Heathrow expansion: a stalking horse for the Tory right wing?
Despite the issue officially being settled, with consensus across all three parties, the issue of Heathrow expansion reared its head again this week when a stinging rebuke of David Cameron appeared in the pages of the Telegraph by one of his own MPs. Tim Yeo, Chairman of the Energy & Select Committee, announced his support for the project at the same time as launching into a critique of Cameron’s failure to win the last election, his inability to communicate his political ideas to the public, and warning he risks becoming “…another Harold Macmillan, presiding over a dignified slide towards insignificance…”
Yeo is somebody who has made their name within their party for being a moderniser before it was fashionable, a man who regards the right-wing of his party with suspicion (the feelings are mutual), and an MP who has so openly tied themselves to the green agenda. To come out so openly on such an issue (and to have a crack at Cameron as well) is surprising, to say the least.
Reading between the lines, this op-ed raises two real issues; Yeo’s revival of the third runway debate, and his rather pointed critique of Cameron. It’s important to remember that Tim Yeo was previously one of the most vocal opponents to a third runway, as well as a strong supporter of Cameron’s ‘detoxification’ project, as the Tories repositioned themselves as a greener, nicer party. As such, this represents a dramatic U-turn for Mr. Yeo, who justifies his change of heart on economic, environmental, and political grounds.
Economically, he believes that a third runway would mean more flights to growing markets, boosting our export markets, while the cost would be met by BAA rather than the taxpayer and create extra jobs for our construction industry. Environmentally, Yeo claims he can now support airport expansion following the incorporation of aircraft emissions into the EU cap, which requires airlines to manage any extra flights to stay within the guidelines through use of modern (and quieter) planes. In theory, this means no net increase in airline emissions by expanding Heathrow, thus removing Yeo’s primary objection to the project. Politically, Yeo suggests the third runway could be the sort of flagship policy to give the Government a new found sense of purpose and direction, restoring business confidence in its policies – with the implication that this is indeed a Government that has lost its way.
Whether Yeo will get his way over Heathrow is still unclear. Officially, the Government remains committed to its 2010 manifesto pledge and the Coalition Agreement in opposing expansion, and as long as Justine Greening remains Transport Secretary this will not change; Greening’s Putney constituency is under the flight path and she explicitly tied her 2010 election campaign to opposition to expansion. Responding to Yeo’s piece in an interview on the Today programme, Greening dismissed calls for a third runway, saying that the new runway would be ‘too short’ to handle the largest planes and that the extra capacity would be used up within a few years, making it a short-term solution. Instead, the Government is planning to launch an evidence-based review of hub capacity process after the recess, with the stated aim of deciding on a solution that will create enough capacity for the next few decades, reporting back in March.

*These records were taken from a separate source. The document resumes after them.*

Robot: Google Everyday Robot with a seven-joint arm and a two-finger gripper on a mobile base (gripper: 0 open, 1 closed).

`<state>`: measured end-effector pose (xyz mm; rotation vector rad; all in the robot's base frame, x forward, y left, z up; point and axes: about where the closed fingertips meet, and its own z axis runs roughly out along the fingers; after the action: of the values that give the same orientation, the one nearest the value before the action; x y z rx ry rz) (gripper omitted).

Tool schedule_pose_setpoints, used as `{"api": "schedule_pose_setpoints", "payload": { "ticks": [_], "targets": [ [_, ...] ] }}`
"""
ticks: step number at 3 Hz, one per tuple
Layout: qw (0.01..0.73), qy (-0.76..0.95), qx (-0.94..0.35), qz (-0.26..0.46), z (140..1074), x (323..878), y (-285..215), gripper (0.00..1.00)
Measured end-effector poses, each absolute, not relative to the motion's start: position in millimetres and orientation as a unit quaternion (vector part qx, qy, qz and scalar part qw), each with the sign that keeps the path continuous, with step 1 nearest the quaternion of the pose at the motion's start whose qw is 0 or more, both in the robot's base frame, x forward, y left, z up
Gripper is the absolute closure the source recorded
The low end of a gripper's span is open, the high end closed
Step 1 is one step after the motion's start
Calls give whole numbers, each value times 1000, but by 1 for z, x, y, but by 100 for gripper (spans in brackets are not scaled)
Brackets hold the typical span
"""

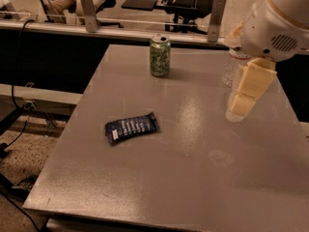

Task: Pick rxbar blueberry

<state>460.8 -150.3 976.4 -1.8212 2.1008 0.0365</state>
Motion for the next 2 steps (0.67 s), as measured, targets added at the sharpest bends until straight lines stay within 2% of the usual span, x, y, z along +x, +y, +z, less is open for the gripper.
{"api": "schedule_pose_setpoints", "payload": {
  "ticks": [2],
  "targets": [
    [196,695,-690,54,945,492,-61,0]
  ]
}}
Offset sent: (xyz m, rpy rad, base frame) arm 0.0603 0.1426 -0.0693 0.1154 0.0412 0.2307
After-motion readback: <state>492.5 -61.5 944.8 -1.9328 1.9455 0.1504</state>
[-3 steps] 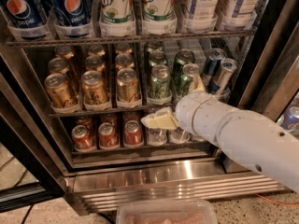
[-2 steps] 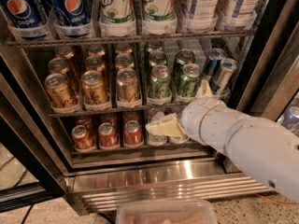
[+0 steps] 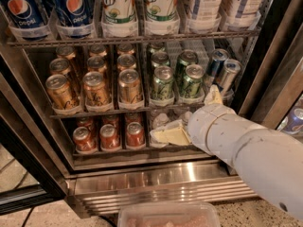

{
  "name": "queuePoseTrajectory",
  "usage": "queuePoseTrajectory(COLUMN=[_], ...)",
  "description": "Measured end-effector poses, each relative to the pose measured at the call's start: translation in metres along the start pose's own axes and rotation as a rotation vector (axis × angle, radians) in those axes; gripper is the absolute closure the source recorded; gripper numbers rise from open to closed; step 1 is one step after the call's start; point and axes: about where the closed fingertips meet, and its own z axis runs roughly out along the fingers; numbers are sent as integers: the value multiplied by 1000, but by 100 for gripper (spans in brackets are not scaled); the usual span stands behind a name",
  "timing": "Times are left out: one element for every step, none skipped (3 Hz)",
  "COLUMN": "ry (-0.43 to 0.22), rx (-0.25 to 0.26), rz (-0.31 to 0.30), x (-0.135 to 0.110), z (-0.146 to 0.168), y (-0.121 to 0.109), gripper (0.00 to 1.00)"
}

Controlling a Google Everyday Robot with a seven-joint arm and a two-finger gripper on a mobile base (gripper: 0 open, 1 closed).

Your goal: Pick green can from middle shelf of fridge

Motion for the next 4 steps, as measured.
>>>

Of course, this is all subject to the upcoming reshuffle. Cameron has made it clear that he prefers to leave MPs in position as long as they’re performing, and with Greening widely seen to be handling her brief well, it would be difficult for him to remove her on performance issues, especially given the lack of Tory women in top jobs. A promotion in recognition of her good performance would save face, but the dynamics of coalition mean any promotion would have to be balanced with Liberal Democrat progression, and while Greening has refused to confirm or deny if she would resign from the Cabinet over Heathrow, Cameron may not want to risk a high-profile resignation. If Greening does go in the reshuffle, then it will be clear that the Government’s position has changed dramatically. Politically, however, the most expedient option is on Cameron letting Greening’s consultation play out, whilst leaving open the option of a reversal for the 2015 manifesto, rather than picking a fight with his Coalition partners over an issue already settled in the Coalition Agreement.
Of greater concern to Cameron should be Yeo’s attempt to tie Heathrow expansion into a test of the Government’s commitment to pro-growth policies. This adds Yeo’s voice to a growing number of MPs expressing concern with the Government’s perceived drift, such as David Davis, Conor Burns, and Nadine Dorries, with even Liam Fox expected to weigh in on the growth debate in the run-up to conference. Those in the party who are keen to reassert Conservative dominance within the Coalition may well be hoping that being able to link up with MPs like Yeo is a sign that opposition to Cameron is beginning to move beyond its natural base of the Tory Right.
The real test for Cameron will be how he handles what is looking to be a rather tetchy conference season. Once his critics feared him; not any more. By redefining their opposition in terms of concern about our economic direction, rather than an infantile sulk about having to govern in partnership with the Lib Dems, they have managed to broaden their appeal. If Cameron wants to lead his party into the next election, he needs to find a way to assuage their concerns. This year’s conference and reshuffle will definitely be worth watching.